ブラインドサッカー日本代表の「秘策」はカラーボールだ!! 視覚障害者らによる5人制サッカー(ブラインドサッカー)日本代表の強化合宿が11日、千葉市で行われ、カラーボールトレーニングを初導入した。

 2対2のミニゲームでGK以外の選手は両手にカラーボールを持ってプレーした。シュートを放つ際、ボールを落とす選手もいた。高田敏志監督(49)は「ボールを蹴る際に力む選手が多い。足の関節を柔らかくして緩めるための策です。感覚を養うために試して、効果があったのか良いシュートも何本かありました」と満足げに語った。視覚障害者は聴覚などが優れているとされ感覚を大切にする。

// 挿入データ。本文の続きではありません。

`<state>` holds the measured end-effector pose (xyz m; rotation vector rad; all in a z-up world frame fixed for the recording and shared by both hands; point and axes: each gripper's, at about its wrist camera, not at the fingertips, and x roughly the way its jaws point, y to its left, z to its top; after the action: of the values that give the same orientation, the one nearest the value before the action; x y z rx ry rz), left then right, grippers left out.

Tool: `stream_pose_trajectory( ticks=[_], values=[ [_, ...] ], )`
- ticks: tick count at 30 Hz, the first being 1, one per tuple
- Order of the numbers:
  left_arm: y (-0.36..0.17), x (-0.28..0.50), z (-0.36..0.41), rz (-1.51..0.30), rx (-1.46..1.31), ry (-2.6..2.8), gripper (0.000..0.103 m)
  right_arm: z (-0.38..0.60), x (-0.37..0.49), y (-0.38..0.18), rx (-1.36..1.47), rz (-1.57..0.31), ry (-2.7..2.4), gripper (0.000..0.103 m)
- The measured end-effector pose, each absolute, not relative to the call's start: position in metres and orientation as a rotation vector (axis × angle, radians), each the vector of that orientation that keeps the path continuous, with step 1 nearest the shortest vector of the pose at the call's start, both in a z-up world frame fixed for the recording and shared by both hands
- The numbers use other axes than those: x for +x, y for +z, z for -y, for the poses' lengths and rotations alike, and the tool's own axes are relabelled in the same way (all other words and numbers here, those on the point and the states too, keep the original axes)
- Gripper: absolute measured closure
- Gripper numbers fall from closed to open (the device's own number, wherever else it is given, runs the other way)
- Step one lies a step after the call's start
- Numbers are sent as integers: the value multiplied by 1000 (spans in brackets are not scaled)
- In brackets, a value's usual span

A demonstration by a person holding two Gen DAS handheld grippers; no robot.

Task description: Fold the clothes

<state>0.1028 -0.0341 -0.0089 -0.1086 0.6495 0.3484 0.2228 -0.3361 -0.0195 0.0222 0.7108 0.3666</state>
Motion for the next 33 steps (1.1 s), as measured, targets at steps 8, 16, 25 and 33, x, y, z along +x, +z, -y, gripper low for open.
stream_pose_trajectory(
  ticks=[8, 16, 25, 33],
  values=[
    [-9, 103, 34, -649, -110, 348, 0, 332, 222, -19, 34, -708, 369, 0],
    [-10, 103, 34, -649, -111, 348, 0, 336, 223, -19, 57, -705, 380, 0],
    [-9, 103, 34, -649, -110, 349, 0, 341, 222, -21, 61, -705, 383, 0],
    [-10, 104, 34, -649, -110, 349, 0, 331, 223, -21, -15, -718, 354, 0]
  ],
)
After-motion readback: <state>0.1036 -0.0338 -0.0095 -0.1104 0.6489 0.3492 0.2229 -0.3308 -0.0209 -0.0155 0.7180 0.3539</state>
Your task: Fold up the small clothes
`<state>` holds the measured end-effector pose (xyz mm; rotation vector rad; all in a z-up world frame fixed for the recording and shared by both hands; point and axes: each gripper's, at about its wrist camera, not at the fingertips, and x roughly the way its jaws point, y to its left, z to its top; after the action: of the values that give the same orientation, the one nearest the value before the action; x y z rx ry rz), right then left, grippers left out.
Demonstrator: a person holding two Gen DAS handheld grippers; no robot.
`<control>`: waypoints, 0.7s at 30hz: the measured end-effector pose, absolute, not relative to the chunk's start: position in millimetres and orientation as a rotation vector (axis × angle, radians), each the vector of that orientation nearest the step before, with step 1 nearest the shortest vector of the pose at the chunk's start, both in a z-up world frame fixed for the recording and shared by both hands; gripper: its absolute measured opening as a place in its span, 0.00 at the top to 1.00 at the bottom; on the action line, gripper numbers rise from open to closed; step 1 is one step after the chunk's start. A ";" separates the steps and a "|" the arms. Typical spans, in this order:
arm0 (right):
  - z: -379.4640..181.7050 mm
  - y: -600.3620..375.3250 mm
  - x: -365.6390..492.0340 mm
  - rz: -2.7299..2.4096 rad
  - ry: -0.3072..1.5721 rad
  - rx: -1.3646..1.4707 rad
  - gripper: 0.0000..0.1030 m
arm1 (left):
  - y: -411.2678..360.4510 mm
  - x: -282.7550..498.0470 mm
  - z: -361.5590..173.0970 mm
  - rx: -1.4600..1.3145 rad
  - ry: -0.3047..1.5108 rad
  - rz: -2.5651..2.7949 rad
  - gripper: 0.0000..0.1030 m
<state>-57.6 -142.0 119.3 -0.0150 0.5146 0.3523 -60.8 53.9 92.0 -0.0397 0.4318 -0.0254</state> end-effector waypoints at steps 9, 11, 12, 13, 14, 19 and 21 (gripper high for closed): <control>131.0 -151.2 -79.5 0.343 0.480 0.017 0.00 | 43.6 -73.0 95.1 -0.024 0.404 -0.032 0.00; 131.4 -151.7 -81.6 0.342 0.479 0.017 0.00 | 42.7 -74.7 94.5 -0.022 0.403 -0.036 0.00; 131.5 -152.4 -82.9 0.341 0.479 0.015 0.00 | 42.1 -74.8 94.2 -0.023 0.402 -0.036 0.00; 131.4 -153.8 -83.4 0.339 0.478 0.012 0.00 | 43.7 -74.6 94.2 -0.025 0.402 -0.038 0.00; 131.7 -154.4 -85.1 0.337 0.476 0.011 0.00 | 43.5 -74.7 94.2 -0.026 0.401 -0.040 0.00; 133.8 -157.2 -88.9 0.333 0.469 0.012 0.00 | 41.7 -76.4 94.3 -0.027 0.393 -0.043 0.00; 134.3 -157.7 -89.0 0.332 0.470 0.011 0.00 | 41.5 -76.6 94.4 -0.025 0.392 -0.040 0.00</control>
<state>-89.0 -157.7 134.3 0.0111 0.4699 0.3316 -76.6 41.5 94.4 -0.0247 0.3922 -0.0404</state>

 日本代表は15年アジア選手権で4位に終わり、パラリンピック初出場を逃した。当時GKコーチだった高田監督が15年11月に監督に就任し、強化体制を一新。技術、メンタル、フィジカルなどの健常者の知見を取り入れたサッカーを目指している。外国人選手に比べ体格で劣る日本選手にルーズボールへのプレッシャーや空間認知力を高めて「相手の脅威になれ」と繰り返す。

 3月20日にはさいたま市でパラリンピック4連覇中の王者ブラジルと親善試合を行う。今秋には世界選手権予選を兼ねたアジア選手権(会場、日時未定)を控えている。アジアにはリオデジャネイロ・パラリンピック銀メダルのイラン、4位の中国と強豪がそろう。高田監督は「ブラジルは次元が違う。簡単な相手ではないがゴールは取りたい。(リオ大会の結果も受けて)アジア選手権は優勝すれば、20年東京大会でのメダル獲得につながる」と言う。

 主将川村怜は「今は課題である戦術の精度を高めることが重要。僕を中心に『戦う集団』にならないといけない。最終目標はブラジルを倒すこと」。日系3世の佐々木ロベルト泉は「ブラジルの選手と会えることはうれしいけど試合となれば別。150%の力を出して勝つことしか考えていない」と意気込む。

 ブラジル戦のメンバーは14日に発表予定。東京大会で悲願のメダル獲得を目指す高田ジャパンにとって、格好の腕試しとなりそうだ。